Parts of Ukraine that were under Austrian rule at the time, such as the city of Lviv, did become hotbeds of Ukrainian intellectual life — but only because writers, historians, and poets from Kyiv were forced to seek refuge there, as Russia declared the Ukrainian language outside by law.
However, acknowledging that the name Ukraine has been used for centuries is taboo in Russia. Last May, the head of the Constitutional Court of Russia, Valery Zorkin, handed Putin a 17th-century map found in the court's archives.
Putin looked at the map with pleasure, once again explaining that Ukraine appeared only as a result of the Russian revolution of 1917.
The map that Zorkin showed in May is well known and exists in many copies. Right under Kyiv on the map there is an inscription: "Ukraine: Land of the Cossacks".
Why the influence of Russia's propaganda on the West cannot be underestimated
It is important to understand is that Russian propaganda in the West is extremely dangerous, because not so many people in other countries clearly understand why the war between Ukraine and the Russian Federation started and how it is currently developing.

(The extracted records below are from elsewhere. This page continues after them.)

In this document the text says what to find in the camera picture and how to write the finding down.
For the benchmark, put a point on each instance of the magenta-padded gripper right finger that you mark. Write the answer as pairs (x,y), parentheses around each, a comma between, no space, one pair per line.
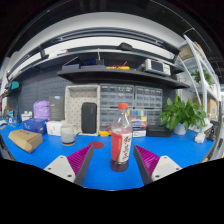
(160,166)

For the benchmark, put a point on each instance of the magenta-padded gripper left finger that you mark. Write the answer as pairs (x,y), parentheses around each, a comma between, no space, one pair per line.
(65,166)

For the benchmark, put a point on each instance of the clear red-capped drink bottle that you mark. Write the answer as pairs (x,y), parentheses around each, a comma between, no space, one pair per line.
(121,143)

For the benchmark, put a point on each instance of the round cork coaster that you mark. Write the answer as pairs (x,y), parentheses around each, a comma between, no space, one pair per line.
(68,144)

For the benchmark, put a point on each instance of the white grey ceramic mug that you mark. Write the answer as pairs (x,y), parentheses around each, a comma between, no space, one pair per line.
(67,133)

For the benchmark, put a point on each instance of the flat black case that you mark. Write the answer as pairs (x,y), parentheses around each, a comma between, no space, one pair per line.
(159,131)

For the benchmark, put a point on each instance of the black box with white label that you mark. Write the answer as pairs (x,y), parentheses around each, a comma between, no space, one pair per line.
(139,133)

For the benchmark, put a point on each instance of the white carton box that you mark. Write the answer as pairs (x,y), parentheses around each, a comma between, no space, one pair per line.
(53,128)

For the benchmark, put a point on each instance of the brown cardboard box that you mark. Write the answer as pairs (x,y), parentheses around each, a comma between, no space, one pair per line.
(25,140)

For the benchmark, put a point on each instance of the white power adapter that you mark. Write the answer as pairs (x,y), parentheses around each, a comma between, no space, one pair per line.
(200,137)

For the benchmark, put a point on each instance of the grey small-parts drawer cabinet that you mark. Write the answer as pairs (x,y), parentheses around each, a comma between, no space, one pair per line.
(105,116)
(116,95)
(148,97)
(154,117)

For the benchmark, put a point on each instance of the blue carton box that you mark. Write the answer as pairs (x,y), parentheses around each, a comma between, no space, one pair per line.
(33,126)

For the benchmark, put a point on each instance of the yellow multimeter with red leads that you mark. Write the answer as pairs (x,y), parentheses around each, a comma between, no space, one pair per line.
(104,133)

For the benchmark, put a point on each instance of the clear organizer with coloured parts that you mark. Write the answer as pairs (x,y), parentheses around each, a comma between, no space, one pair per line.
(138,116)

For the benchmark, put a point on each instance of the green potted plant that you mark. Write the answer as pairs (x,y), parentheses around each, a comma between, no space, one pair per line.
(180,115)

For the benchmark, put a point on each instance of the dark grey product box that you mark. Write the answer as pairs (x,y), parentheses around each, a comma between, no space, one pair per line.
(56,108)

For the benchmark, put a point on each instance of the purple plastic bag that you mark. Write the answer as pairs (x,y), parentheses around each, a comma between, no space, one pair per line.
(41,110)

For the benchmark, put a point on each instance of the small white carton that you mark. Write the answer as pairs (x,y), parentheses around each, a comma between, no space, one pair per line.
(26,116)

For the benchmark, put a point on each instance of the white dotted storage bin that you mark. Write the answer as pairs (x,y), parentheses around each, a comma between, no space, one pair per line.
(75,100)

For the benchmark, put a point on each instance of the dark grey pegboard panel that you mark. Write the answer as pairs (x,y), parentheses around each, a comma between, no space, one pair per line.
(36,88)

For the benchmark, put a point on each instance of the teal bin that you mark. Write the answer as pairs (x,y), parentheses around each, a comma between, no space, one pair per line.
(13,85)

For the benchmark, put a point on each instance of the white shelf unit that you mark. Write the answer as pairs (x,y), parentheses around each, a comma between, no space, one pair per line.
(200,76)

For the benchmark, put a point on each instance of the black workbench shelf board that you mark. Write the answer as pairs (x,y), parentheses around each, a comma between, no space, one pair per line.
(150,55)
(116,76)

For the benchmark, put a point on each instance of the yellow red hand tool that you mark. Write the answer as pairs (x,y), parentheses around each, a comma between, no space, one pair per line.
(118,68)

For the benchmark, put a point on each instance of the black rounded device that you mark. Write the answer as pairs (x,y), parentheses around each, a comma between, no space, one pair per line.
(125,46)

Moreover, Western "experts" who work for the Kremlin rebroadcast their fakes even to the Ukrainian audience in order to sow discord and panic among our population.
VoxCheck, together with the Center for Combating Disinformation at Ukraine's National Security and Defence Council, analysed 26 Western "experts" and found that their activities have signs of a network. Publications and speeches for the period from 2014 to 2023 were taken into account.